Para no extenderme dado que este pequeño rollo de papel es limitado y no tengo más botellas, diré que los cinco zarpamos -cuatro bajo amenazas-, con muchas dificultades por ser escasa tripulación para semejante navío y que tras siete meses de dar bandazos de aquí para allá, alejados de las rutas conocidas, topamos con el naufragio de unos piratas malayos. Recogimos 27 agradecidos sobrevivientes asiáticos y dos portugueses renegados, a cual de más fea catadura.

Habiendo suficiente tropa, se procedió a emparejar el barco, a remendar velas, engrasar motones y colchar cabos. Se desmontó el león rampante de la proa y se cambió el nombre en el espejo de popa. De ahí en adelante, navegábamos en el No Mercy, pues del Bounty no quedaba sino el recuerdo. Años después, tras el saqueo que hicimos de Chimbote, se instaló como mascarón de proa a la Señora Muerte, con guadaña y todo, robada del cementerio del pueblo, para más terror de nuestros enemigos, como decía riendo el pérfido Smith.

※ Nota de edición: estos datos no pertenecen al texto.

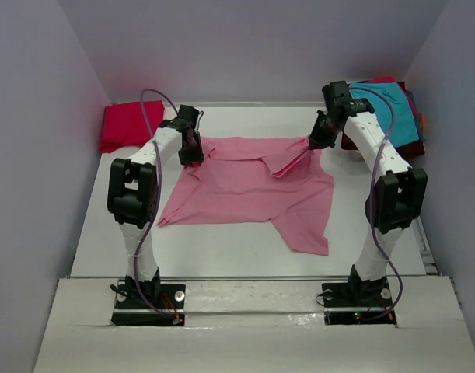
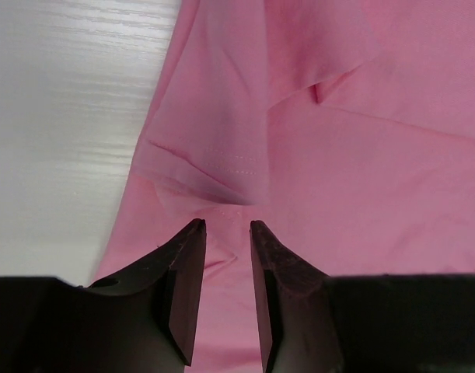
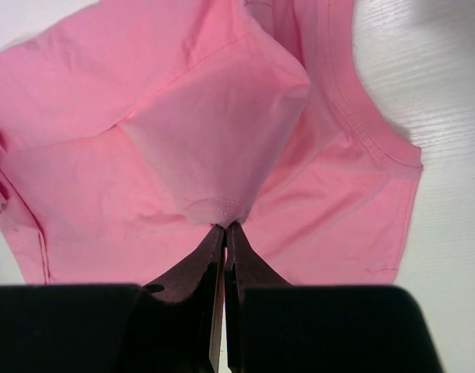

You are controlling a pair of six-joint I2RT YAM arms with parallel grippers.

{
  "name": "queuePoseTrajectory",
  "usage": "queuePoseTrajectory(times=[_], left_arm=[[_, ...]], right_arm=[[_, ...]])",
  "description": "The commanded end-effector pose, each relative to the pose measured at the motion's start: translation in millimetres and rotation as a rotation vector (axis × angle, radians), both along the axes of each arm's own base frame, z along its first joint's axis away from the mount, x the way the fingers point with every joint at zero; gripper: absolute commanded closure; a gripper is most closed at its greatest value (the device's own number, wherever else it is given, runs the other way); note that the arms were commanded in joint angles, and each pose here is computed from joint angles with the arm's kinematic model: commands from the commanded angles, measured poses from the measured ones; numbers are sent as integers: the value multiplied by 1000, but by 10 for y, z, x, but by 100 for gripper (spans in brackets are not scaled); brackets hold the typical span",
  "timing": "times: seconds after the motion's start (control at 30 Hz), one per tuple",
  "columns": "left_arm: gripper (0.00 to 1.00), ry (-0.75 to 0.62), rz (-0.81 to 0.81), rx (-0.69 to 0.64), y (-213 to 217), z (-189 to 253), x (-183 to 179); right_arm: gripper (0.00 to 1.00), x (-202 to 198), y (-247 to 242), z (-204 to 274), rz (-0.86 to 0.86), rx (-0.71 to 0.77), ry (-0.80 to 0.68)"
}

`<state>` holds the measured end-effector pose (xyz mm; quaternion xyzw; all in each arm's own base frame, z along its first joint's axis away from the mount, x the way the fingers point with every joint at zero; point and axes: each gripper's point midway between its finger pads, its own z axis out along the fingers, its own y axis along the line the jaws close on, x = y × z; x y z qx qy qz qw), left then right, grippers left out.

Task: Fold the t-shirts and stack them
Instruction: Flatten the tshirt out

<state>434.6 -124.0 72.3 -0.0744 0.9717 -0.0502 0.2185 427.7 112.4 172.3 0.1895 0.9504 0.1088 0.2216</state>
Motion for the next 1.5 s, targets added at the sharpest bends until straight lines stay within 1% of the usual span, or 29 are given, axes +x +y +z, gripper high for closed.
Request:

Muchas fueron las millas que el No Mercy devoró con avidez y muchas las aventuras que vivimos. Incontables los tesoros que de Manila pretendían llegar a Méjico para ir después a las cortes madrileñas, pero que hicimos terminar en nuestros arcones.

La segunda vez que fondeamos en la isla de Kauai, Smith enroló a seis americanos, del sur. Después nos enteramos que eran algunos de los amotinados del Santa Rosa, parte de los que Hipólito Bouchard no fusiló sino que apenas azotó. Cuando Bouchard demandó del No Mercy la devolución de esos hombres, Smith argumentó que entre corsarios, ambos enemigos de España, no deberían hacerse ese tipo de demandas. Presionado por su oficialidad, Bouchard exigió ver los documentos de la patente de corso del No Mercy. Smith le dio largas y para evitar un incidente con un contendiente mejor armado, Drunkard Smith zarpó de noche, hacia el suroeste, pues sabía que La Argentina de Bouchard iría hacia el noreste, hacia California.

Hicimos el viaje que de regreso debería haber hecho el Bounty: Pacífico Sur, Índico, Cabo de Buena Esperanza, Atlántico Sur y al norte, hacia el Caribe, a probar suerte con las arcas españolas que de Cartagena de Indias y Habana se dirigían hacia Europa.

Harto de navegar y de estar rodeado de tanto facineroso, prestando la tercera guardia, en la madrugada avisté una flotilla de dos fragatas y un bergantín. Sin pensarlo dos veces, armé uno de los pedreros de proa e hice un disparo hacia ellos, no con el ánimo de hacerles daño pues sabía que desde esa distancia era imposible, sino de llamar su atención y ver si alguien tomaba cartas en el asunto de mejorar mi destino. Respondieron con una andanada que destrozó la botavara superior y agujereó la vela de gavia del trinquete. Ante tal barullo, Smith y los demás subieron a cubierta en un santiamén y, como pudimos, logramos escapar. La verdad es que no nos persiguieron con saña, pues tal vez tenían otro asunto más urgente que atender.

Pero en nuestra escapada, fuimos a parar directamente al huracán que veníamos soslayando durante una semana. Para no abundar en detalles, diré que tuvimos que recalar al abrigo de un pequeño islote, a remendar velas y repasar la nave. Tan maltrechos quedamos. Smith no dudó en echar sobre mis hombros toda la culpa de las desgracias que le sucedían al No Mercy. Sin embargo, algo de estima debía sentir por mí, pues pese a lo despiadado que solía ser, no me colgó allí mismo sino que... me desembarcó en el islote. Con mi baúl y dos anzuelos.

Así que lo hago saber, para que se haga justicia. Lo digo yo, Ian Shivery Red Radcliffe, antiguo tripulante del Bounty, mal llamado No Mercy.